Labor economist Anthony Carnevale stepped outside the lexicon of science to summarize the dizzying expansion of education and training credentials, including industry certificates, diplomas, apprenticeships, degrees, certifications, licenses and digital badges. “We have credentialed the bejesus out of our economy,” he said.

Americans earned 738,428 education credentials of some sort in 2018. Among them were 370,020 credentials from education institutions, 315,067 from non-academic organizations and 7,132 from massive open online courses or MOOCs, according to Scott Cheney, founding chief executive officer of Credential Engine, a nonprofit seeking to create credential transparency.

There is no standard or easily accessible way to weight the value and integrity of all these credentials and whether they pay off, according to experts at the Education Writers Association’s recent seminar, “Pathways to Good Jobs — Higher Ed’s Changing Role in Upward Mobility.”

Cheney defines credentials as “everything that an individual is trying to use to convey their knowledge, skills and abilities, their capabilities in the marketplace.” A new report Credential Engine will release in February will show there are nearly a million unique credentials in this country for which Americans spent more than $1.9 trillion to obtain.

“Not all credentials are created equally,” said Amy Loyd, Jobs for the Future vice president of programs.
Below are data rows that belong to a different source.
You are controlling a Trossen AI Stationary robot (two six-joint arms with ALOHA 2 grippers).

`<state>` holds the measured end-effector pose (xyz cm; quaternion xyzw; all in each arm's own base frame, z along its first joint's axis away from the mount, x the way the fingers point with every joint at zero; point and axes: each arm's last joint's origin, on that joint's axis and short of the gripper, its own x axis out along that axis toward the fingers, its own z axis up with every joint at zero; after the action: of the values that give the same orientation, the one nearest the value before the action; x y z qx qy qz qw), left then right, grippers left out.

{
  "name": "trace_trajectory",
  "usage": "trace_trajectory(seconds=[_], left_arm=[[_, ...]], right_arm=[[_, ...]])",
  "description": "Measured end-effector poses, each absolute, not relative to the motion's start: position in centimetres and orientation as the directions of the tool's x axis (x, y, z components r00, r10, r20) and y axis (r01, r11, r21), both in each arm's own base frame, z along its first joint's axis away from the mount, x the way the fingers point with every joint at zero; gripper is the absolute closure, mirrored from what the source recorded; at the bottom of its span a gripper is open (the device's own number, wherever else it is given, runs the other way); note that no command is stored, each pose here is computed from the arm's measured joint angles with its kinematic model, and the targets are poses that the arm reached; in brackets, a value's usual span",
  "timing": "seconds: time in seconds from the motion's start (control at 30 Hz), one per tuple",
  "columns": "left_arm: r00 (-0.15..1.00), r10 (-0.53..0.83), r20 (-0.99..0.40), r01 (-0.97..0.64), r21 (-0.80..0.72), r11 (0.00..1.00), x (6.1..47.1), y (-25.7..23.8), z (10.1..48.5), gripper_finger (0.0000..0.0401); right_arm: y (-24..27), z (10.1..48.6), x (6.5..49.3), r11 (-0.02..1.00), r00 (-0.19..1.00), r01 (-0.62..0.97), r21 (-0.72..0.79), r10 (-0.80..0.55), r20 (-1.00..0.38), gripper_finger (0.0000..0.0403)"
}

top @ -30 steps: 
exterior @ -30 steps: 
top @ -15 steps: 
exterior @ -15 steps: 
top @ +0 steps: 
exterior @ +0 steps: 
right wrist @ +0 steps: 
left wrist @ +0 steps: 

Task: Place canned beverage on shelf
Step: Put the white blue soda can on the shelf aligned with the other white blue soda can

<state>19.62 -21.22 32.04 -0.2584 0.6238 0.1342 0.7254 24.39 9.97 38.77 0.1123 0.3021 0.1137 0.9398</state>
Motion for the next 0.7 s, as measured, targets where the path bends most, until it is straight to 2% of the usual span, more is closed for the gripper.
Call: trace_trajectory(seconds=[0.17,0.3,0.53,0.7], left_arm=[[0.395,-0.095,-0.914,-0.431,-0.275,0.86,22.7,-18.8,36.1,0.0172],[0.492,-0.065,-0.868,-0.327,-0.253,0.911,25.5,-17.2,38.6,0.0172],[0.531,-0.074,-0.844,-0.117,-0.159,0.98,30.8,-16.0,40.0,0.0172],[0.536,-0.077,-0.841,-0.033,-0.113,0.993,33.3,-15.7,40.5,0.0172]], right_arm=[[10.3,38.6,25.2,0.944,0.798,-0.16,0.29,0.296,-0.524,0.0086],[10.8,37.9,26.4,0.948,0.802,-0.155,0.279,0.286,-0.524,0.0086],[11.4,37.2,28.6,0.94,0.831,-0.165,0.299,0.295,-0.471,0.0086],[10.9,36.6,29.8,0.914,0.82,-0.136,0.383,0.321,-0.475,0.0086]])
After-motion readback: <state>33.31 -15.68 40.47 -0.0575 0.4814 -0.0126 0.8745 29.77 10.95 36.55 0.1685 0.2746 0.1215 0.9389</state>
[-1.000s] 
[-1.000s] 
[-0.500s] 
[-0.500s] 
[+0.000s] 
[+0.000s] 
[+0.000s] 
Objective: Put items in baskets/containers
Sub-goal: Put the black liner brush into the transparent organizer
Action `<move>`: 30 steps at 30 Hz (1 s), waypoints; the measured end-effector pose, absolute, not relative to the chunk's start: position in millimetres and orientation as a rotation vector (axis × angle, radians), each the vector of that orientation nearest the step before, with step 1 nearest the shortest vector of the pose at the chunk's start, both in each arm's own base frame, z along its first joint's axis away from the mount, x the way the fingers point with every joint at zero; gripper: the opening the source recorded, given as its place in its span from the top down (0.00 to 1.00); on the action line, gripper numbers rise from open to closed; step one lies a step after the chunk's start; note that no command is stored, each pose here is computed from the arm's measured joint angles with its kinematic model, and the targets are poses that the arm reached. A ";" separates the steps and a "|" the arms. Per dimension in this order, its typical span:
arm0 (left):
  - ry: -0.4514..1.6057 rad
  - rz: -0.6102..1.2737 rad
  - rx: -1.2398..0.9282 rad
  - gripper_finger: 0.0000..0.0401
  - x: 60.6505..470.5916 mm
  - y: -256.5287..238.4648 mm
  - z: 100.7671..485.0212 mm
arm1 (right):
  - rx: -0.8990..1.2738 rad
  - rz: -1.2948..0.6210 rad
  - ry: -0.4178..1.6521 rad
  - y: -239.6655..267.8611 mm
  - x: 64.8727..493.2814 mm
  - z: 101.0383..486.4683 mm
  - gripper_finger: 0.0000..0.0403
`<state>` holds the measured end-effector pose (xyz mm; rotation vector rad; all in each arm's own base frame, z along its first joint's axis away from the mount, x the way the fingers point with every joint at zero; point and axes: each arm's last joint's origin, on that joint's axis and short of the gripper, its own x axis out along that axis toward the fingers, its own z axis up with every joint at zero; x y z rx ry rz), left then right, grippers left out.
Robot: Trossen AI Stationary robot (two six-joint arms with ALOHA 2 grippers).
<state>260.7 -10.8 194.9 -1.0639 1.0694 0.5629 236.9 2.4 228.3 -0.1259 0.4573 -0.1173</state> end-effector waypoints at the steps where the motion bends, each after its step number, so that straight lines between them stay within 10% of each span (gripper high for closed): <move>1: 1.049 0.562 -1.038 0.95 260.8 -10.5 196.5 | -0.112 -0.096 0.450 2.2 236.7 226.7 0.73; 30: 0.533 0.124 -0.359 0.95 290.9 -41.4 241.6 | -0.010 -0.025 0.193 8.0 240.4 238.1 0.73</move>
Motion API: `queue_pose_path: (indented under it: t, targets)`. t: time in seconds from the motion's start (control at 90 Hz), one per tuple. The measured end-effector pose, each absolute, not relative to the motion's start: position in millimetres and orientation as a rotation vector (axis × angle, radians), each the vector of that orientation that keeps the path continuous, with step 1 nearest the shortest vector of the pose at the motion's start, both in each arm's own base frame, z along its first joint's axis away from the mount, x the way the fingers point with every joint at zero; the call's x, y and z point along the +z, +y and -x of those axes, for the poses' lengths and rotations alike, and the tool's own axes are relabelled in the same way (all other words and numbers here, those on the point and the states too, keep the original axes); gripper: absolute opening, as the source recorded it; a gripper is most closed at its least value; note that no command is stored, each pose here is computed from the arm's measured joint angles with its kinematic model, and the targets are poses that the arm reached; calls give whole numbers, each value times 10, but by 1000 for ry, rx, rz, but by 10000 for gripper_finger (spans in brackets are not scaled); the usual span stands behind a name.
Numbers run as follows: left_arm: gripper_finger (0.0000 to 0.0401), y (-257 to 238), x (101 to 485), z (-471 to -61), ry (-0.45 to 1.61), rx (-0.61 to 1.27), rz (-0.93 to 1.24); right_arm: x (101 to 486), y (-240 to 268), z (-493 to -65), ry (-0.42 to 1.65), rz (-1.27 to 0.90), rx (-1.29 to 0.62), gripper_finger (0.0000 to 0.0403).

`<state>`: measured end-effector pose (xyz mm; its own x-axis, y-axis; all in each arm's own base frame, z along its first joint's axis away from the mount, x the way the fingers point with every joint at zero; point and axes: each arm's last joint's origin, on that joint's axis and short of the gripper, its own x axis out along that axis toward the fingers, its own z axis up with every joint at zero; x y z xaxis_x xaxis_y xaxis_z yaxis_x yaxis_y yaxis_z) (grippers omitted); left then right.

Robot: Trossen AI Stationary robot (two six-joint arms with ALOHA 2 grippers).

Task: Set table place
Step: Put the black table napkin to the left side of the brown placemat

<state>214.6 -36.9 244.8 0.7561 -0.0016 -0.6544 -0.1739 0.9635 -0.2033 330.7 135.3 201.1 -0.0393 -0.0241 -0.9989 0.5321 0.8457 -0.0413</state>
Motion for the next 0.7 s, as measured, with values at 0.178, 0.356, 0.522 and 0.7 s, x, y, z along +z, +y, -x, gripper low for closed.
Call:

Her organization is working to identify high-value credentials and quality training programs and connect displaced and underemployed workers with them.

What you choose to study matters, as does the institution issuing the credential, said Loyd. Geography is also a factor. “Even looking at something like nursing degrees from three different institutions in three different states led to first-year earnings that ranged from $26,000 to $61,000,” she said.

“It is extremely difficult for employers to sort through thousands and thousands of different credentials,” said economist Byron Auguste, president and co-founder of the nonprofit group Opportunity@Work. “They come from all different sources. And some of those credentials have local value. But there are only a handful, maybe 30, that really have consistent market value.”

Employers have pushed more and more workers to seek academic credentials because of their hiring practices, said Auguste. “As a matter of convenience, employers have chosen to have one very predominant method of screening: Do you have a bachelor’s degree?” said Auguste, who served for two years in the Obama White House as deputy assistant to the president for economic policy and deputy director of the National Economic Council.

The upward mobility once possible for workers who learned their skills on the job is becoming limited to those educated in a college classroom, said Auguste. A generic bachelor’s degree requirement is routinely applied to jobs that people are doing very well without degrees, he said.

For example, Auguste said 75% of job listings today for administrative assistants insist on a bachelor’s degree. Yet, only a third of the people in those jobs now hold a degree. “So, two-thirds of administrative assistants today can’t apply for three-quarters of the jobs in their field,” he said.

Why do employers do this? “The answer is because it is easy,” said Carnevale, director of the Georgetown University Center on Education and the Workforce.

Faced with increased competition from Japan and Germany in manufacturing in the early 1980s, American companies looked at their production line workers, most of whom had only attended high school, and didn’t see the agility and flexibility demanded in automation and innovation. “They were looking for a new set of skills, and they simply began to hire people who had more education than high school,” said Carnevale.

“Employers say they want skills, but they hire for degrees,” said Auguste. Now, regardless of a worker’s skills, he said, “If you don’t have this expensive-to-get college credential that you typically get in privileged settings, employers will not consider you for a career path job where they will invest behind you.” That is a system that is going to create tremendous inequality, said Auguste.

And it has, according to Carnevale. Lower-income children with high test scores have a 30% chance of making it through a four-year college and into a good job by age 28, he said. Comparatively, low-scoring students from high-income households have a 70% chance of ending up with good job by age 28.

“This is a solvable problem,” said Auguste. “Employers need to stop requiring a generic bachelor’s degree as a prerequisite to the job.”

Consider that most small businesses lack IT departments, but someone is doing that job, perhaps a receptionist or an office manager, said Auguste. Yet, if that person tried to take those skills and apply for a first-rung IT job, their lack of degree would shut them out of consideration, he said.

“Call it pedigree bias,” said Auguste. “There is a lot higher education needs to do, but it absolutely cannot do it without a change in how employer demand is signaled.”

Employers used to expect workers to come out of school training-ready with general skills. The workplace itself provided the specific training for the job. Now, Carnevale said, “Industry is aggressively demanding that the education system provide people with these skills on day one. We are relying on education to do the job.”